Tris (2-pyridyl)borates are an emerging class of scorpionate ligands, distinguished as exceptionally robust and electron-donating. However, the rapid formation of inert homoleptic complexes with divalent metals has so far limited their catalytic utility. We report site-isolating tris (2-pyridyl)borate ligands, bearing isopropyl, tert -butyl, and mesityl substituents at the pyridine 6-position to suppress the formation of inert homoleptic complexes.

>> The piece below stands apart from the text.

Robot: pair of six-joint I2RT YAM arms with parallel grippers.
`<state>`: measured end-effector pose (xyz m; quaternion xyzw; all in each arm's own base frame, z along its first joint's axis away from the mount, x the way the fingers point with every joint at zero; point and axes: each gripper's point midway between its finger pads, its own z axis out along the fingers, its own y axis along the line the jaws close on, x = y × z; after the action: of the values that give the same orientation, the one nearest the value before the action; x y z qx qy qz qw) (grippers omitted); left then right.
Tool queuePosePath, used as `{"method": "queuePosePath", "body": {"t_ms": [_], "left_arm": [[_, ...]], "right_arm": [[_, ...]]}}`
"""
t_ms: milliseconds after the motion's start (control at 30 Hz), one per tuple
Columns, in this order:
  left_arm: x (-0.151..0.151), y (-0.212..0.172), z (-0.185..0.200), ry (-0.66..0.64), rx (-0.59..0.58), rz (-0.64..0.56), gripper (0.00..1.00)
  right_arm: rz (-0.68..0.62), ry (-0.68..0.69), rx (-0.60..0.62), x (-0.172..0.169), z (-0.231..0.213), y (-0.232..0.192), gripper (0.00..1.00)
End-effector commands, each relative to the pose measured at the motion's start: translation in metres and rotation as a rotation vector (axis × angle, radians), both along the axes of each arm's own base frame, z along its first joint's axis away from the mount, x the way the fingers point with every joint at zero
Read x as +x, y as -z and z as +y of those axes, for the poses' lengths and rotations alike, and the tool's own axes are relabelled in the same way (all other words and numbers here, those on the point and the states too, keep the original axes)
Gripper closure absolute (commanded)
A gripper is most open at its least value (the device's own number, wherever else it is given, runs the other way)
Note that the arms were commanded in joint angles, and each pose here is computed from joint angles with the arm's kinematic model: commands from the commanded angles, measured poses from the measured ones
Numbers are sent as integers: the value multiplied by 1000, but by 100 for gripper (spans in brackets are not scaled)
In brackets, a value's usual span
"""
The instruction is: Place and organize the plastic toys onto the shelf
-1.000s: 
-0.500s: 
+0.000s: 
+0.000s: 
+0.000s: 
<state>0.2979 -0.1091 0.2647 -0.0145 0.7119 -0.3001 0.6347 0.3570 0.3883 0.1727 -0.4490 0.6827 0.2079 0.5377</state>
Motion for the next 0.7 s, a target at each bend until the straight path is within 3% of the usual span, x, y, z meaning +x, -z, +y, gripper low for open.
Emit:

These ligands form the first 1:1 complexes between tris (2-pyridyl)borates and Mg 2+ , Zn 2+ , or Ca 2+ , with isopropyl-substituted Tpy iPr H showing the most generality. Single-crystal X-ray diffraction analysis of the resulting complexes and comparison to density functional theory (DFT) models showed geometric distortions driven by steric repulsion between the pyridine 6-substituents and the hexamethyldisilazide (HMDS - , - N(SiMe 3 ) 2 ) anion. We show that this steric profile is a feature of the six-membered pyridine ring and contrasts with more established tris (pyrazolyl)borate and tris (imidazoline)borate scorpionate complexes. Tpy iPr Mg(HMDS) ( 1 ) and its zinc analogue are moderately active for the controlled polymerization of l-lactide, ε-caprolactone, and trimethylene carbonate. Furthermore, 1 gives controlled polymerization under more demanding melt-phase polymerization conditions at 100 °C, and block copolymerization of ε-caprolactone and trimethylene carbonate. These results will enable useful catalysis and coordination chemistry studies with tris (2-pyridyl)borates, and characterizes their structural complementarity to more familiar scorpionate ligands.